#### [Work to be completed]
All the data below should be printed again without a single difference.

####

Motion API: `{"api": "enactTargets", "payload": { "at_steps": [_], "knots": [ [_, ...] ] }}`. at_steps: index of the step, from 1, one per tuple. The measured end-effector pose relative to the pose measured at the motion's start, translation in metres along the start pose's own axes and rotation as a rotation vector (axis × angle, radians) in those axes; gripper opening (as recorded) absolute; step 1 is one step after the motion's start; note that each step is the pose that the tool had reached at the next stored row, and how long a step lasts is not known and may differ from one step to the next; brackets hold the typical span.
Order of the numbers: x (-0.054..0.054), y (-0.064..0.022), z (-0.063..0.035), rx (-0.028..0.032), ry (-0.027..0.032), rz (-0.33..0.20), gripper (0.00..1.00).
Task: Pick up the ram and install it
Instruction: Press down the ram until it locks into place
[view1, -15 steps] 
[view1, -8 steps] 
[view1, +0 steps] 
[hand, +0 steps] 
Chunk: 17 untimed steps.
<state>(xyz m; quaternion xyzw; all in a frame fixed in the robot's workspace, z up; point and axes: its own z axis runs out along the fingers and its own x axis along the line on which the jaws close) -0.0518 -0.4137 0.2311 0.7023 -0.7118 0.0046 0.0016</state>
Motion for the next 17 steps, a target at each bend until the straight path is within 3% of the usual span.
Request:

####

#### [Result of the task]
Motion API: `{"api": "enactTargets", "payload": { "at_steps": [_], "knots": [ [_, ...] ] }}`. at_steps: index of the step, from 1, one per tuple. The measured end-effector pose relative to the pose measured at the motion's start, translation in metres along the start pose's own axes and rotation as a rotation vector (axis × angle, radians) in those axes; gripper opening (as recorded) absolute; step 1 is one step after the motion's start; note that each step is the pose that the tool had reached at the next stored row, and how long a step lasts is not known and may differ from one step to the next; brackets hold the typical span.
Order of the numbers: x (-0.054..0.054), y (-0.064..0.022), z (-0.063..0.035), rx (-0.028..0.032), ry (-0.027..0.032), rz (-0.33..0.20), gripper (0.00..1.00).
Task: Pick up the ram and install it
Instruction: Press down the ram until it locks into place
[view1, -15 steps] 
[view1, -8 steps] 
[view1, +0 steps] 
[hand, +0 steps] 
Chunk: 17 untimed steps.
<state>(xyz m; quaternion xyzw; all in a frame fixed in the robot's workspace, z up; point and axes: its own z axis runs out along the fingers and its own x axis along the line on which the jaws close) -0.0518 -0.4137 0.2311 0.7023 -0.7118 0.0046 0.0016</state>
Motion for the next 17 steps, a target at each bend until the straight path is within 3% of the usual span.
Request:

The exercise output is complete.